EXERCISE INSTRUCTIONS →
What is needed is a word-for-word transcript of the listing, free of pictures.

# # # #

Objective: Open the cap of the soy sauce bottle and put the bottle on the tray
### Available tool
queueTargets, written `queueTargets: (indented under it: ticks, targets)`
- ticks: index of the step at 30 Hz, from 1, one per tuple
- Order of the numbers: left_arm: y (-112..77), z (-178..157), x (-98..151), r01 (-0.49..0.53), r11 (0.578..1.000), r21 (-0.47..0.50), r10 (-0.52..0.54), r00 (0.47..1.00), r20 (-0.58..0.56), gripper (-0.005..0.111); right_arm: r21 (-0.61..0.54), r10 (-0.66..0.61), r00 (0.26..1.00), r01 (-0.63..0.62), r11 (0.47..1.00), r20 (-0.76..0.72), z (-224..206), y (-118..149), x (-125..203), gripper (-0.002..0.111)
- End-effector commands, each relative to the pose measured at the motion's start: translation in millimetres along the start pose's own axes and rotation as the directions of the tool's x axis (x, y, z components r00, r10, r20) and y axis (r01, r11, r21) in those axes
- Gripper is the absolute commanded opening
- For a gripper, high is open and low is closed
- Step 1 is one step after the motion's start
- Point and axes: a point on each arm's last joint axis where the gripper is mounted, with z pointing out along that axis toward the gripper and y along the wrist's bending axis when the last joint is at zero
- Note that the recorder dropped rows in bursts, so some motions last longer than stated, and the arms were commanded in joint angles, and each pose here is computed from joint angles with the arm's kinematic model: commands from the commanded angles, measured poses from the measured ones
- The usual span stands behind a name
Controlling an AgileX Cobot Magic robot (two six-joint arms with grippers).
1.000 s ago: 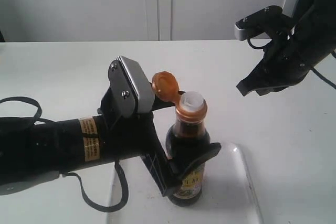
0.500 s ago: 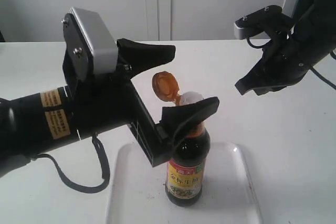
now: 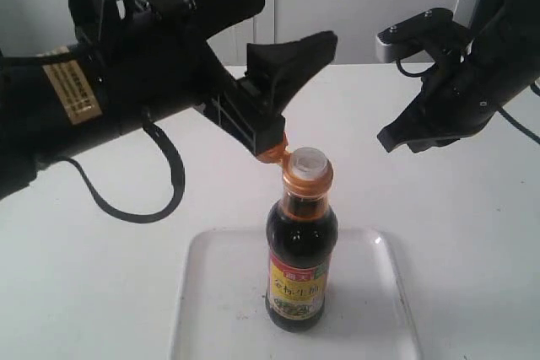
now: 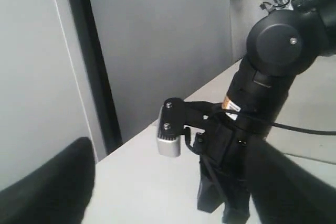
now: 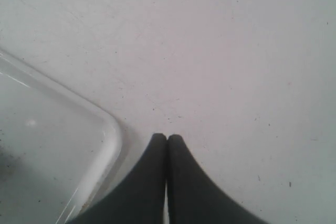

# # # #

WRITTEN SOLUTION →
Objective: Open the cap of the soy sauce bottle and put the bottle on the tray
### Available tool
queueTargets, written `queueTargets: (indented under it: ticks, targets)`
- ticks: index of the step at 30 Hz, from 1, one per tuple
- Order of the numbers: left_arm: y (-112..77), z (-178..157), x (-98..151), r01 (-0.49..0.53), r11 (0.578..1.000), r21 (-0.47..0.50), r10 (-0.52..0.54), r00 (0.47..1.00), r20 (-0.58..0.56), gripper (-0.005..0.111); right_arm: r21 (-0.61..0.54), r10 (-0.66..0.61), r00 (0.26..1.00), r01 (-0.63..0.62), r11 (0.47..1.00), r20 (-0.76..0.72), z (-224..206), y (-118..149), x (-125..203), gripper (-0.002..0.111)
- End-effector commands, each relative to the pose measured at the motion's start: translation in millimetres along the start pose's own axes and rotation as the directions of the tool's x axis (x, y, z components r00, r10, r20) and y axis (r01, r11, r21) in those axes
- Gripper is the absolute commanded opening
- For a gripper, high is open and low is closed
- Step 1 is one step after the motion's start
- Point and axes: a point on each arm's last joint axis where the gripper is mounted, with z pointing out along that axis toward the gripper and y along the wrist's bending axis when the last joint is at zero
- Note that the recorder dropped rows in bursts, so some motions last longer than stated, and the arms were commanded in joint angles, and each pose here is computed from joint angles with the arm's kinematic model: commands from the commanded angles, measured poses from the measured ones
- The usual span stands behind a name
Controlling an AgileX Cobot Magic robot (two six-joint arms with grippers).
1.000 s ago: 
0.500 s ago: 
now: 
now: 
now: 

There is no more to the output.